Aquecimento global ameaça reduzir drasticamente área do caju no Nordeste

Projeções apontam impacto até 2070 em produção que sustenta renda e identidade regional

Estudos climáticos indicam que o Nordeste brasileiro pode perder mais da metade das áreas adequadas ao cultivo de caju até 2070 devido ao aquecimento global, o que ameaça uma das principais cadeias produtivas e símbolos culturais do semiárido.

Foto: Reprodução
Aquecimento global ameaça reduzir drasticamente área do caju no Nordeste

O caju, além de fruto de forte tradição cultural no Nordeste, é um importante componente econômico em regiões do semiárido, onde a cadeia produtiva pode representar até 40% da renda mensal de famílias rurais.
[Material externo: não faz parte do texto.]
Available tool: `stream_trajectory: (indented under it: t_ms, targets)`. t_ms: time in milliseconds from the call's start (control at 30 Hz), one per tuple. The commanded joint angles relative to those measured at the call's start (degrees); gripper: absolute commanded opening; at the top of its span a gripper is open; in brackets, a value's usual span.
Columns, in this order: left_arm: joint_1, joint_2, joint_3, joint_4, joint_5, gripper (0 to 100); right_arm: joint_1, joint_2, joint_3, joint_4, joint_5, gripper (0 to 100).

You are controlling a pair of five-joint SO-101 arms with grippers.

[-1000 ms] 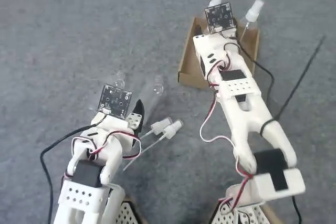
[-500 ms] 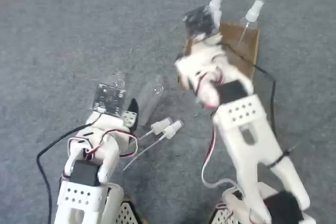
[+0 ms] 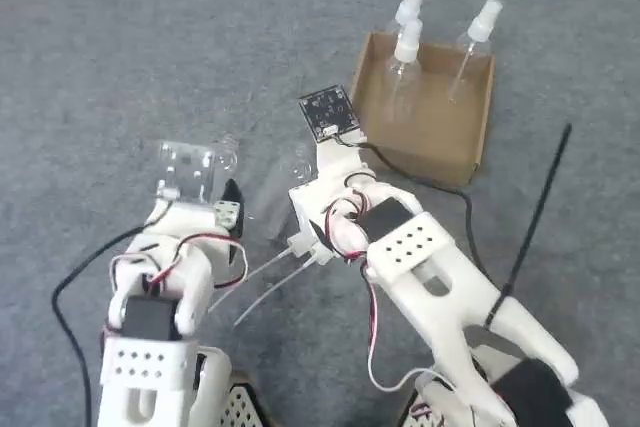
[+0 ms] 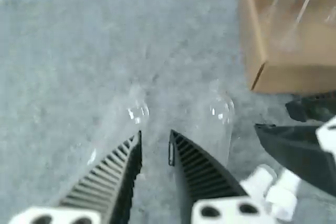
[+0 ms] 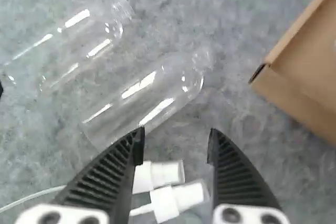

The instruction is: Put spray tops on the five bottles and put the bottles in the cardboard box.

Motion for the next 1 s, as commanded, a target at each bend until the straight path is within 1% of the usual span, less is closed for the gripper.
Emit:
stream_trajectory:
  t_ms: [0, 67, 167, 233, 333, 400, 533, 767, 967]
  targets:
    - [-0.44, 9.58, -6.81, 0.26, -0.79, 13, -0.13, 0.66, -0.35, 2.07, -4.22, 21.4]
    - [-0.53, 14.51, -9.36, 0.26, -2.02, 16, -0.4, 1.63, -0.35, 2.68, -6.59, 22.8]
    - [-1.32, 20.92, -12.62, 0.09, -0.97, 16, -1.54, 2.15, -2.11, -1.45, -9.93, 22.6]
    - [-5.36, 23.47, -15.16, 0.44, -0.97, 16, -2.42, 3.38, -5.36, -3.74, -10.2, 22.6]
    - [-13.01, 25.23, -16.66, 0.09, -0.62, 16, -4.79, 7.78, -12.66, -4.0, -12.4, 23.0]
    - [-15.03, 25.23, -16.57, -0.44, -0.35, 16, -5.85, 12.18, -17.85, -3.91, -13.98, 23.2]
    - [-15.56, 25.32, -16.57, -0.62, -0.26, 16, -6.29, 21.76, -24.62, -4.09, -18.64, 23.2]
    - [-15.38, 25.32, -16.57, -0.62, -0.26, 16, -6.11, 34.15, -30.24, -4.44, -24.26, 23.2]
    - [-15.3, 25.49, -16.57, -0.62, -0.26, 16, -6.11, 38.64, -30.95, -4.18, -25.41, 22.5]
No entanto, projeções baseadas em modelos climáticos sugerem que a continuidade do aquecimento global comprometerá significativamente as condições ambientais necessárias para o cultivo da espécie.
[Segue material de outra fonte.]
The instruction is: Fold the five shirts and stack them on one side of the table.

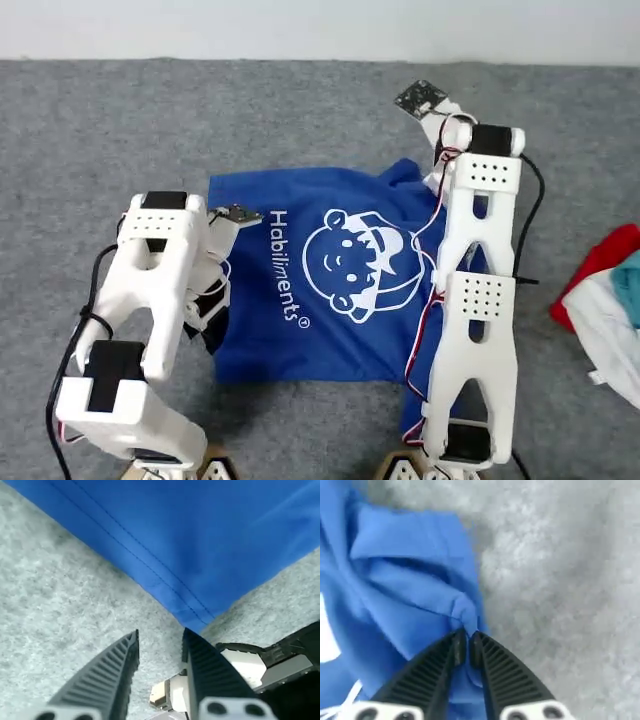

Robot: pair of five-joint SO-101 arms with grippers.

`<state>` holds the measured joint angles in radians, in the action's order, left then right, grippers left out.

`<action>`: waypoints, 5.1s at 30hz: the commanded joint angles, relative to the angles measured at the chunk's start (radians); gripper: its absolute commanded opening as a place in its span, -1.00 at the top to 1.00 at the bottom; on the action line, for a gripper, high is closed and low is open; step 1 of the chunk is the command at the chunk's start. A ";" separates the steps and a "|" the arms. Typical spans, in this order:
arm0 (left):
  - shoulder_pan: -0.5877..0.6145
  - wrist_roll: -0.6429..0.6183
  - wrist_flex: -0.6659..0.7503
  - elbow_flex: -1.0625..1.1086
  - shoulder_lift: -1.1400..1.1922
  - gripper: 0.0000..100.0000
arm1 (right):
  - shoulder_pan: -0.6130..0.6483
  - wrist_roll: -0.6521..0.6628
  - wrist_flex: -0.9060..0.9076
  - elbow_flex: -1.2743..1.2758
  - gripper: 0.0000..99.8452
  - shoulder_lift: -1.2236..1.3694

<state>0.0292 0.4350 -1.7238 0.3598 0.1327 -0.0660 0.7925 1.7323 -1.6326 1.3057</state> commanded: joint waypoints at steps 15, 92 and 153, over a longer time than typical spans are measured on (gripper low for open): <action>0.005 -0.008 -0.029 -0.004 -0.046 0.73 | 0.041 -0.126 0.070 0.571 0.98 -0.631; -0.127 0.002 -0.037 -1.277 0.563 0.97 | -0.064 0.109 -0.177 2.229 0.47 -1.945; 0.224 0.233 -0.032 0.051 -0.816 0.53 | -0.059 -0.028 -0.331 1.886 0.76 -1.216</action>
<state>0.2501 0.6621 -1.7269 0.4442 -0.6651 -0.1320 0.7695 1.3901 0.2578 0.0921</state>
Segundo as simulações, a alteração nos padrões de temperatura e precipitação pode reduzir drasticamente a disponibilidade de áreas com condições agroclimáticas favoráveis ao caju. A perda antecipada é estimada em mais de 50% até o ano de 2070, um cenário que preocupa produtores, pesquisadores e formuladores de políticas públicas.
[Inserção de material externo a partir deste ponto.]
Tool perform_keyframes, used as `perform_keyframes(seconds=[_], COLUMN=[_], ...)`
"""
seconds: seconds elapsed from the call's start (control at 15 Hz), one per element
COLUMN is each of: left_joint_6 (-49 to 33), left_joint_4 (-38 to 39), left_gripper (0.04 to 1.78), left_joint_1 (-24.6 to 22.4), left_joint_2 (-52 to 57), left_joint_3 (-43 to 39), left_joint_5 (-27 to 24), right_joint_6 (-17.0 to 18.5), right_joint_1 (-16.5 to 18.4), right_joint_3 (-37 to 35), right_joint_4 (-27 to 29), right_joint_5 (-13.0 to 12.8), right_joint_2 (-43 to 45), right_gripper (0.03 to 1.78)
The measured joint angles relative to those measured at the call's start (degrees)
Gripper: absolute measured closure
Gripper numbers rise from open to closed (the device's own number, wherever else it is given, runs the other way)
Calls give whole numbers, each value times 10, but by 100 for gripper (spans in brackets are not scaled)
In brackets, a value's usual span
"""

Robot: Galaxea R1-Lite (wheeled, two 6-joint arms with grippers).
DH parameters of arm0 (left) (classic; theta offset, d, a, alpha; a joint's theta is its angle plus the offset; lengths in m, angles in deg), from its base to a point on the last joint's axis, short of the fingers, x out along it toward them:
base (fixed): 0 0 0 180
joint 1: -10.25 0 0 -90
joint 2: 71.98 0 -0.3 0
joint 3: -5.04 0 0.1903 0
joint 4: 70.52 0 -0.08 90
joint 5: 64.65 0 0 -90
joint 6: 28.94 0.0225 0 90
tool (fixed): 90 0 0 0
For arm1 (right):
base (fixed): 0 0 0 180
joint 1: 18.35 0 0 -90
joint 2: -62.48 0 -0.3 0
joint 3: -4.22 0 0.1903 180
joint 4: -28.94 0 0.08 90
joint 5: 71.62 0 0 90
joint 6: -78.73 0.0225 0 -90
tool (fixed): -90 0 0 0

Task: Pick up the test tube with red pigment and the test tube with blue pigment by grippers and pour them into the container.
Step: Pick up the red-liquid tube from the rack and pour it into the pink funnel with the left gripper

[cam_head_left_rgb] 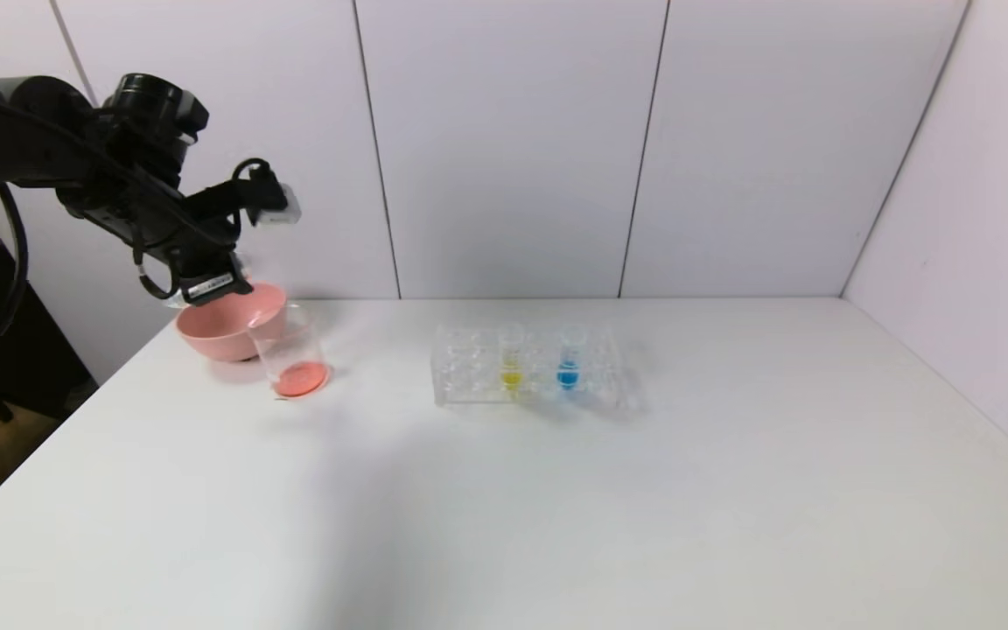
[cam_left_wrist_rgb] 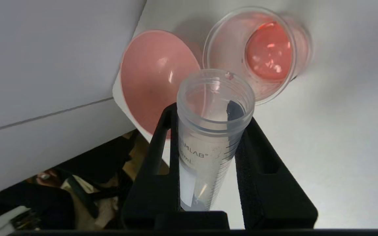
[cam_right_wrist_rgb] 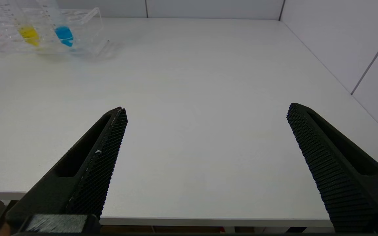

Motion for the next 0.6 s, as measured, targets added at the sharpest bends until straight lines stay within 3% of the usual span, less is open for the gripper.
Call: perform_keyframes(seconds=[0.27, 0.6], left_joint_6=[-176, -352], left_joint_4=[35, 167], left_gripper=[132, 132], left_joint_1=[-17, -22], left_joint_2=[29, 47], left_joint_3=[0, -3], left_joint_5=[-67, -78], right_joint_6=[0, 0], right_joint_1=[0, 0], right_joint_3=[0, 0], right_joint_4=[0, 0], right_joint_5=[0, 0], right_joint_2=[0, 0], right_gripper=[4, 4])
O Nordeste, historicamente adaptado a condições de semiárido, tem no caju uma cultura resiliente, mas também sensível a extremos climáticos. A expansão da agricultura irrigada, práticas de manejo mais eficientes e o desenvolvimento de variedades mais tolerantes ao calor e à seca são algumas das estratégias apontadas por especialistas como possíveis mitigadores dos efeitos adversos.

Estudos climáticos recentes reforçam que a intensificação das medidas de mitigação do aquecimento global é crucial para reduzir os impactos sobre sistemas agrícolas vulneráveis. Sem ações eficazes, mudanças no uso da terra, perda de biodiversidade e declínio da produção agrícola tradicional como a do caju podem agravar as desigualdades socioeconômicas em áreas rurais.

A possível redução das áreas apropriadas para o cultivo tem implicações amplas: não apenas para a economia local e para a segurança alimentar, mas também para a manutenção de práticas culturais e modos de vida que se desenvolveram ao longo de gerações no sertão nordestino.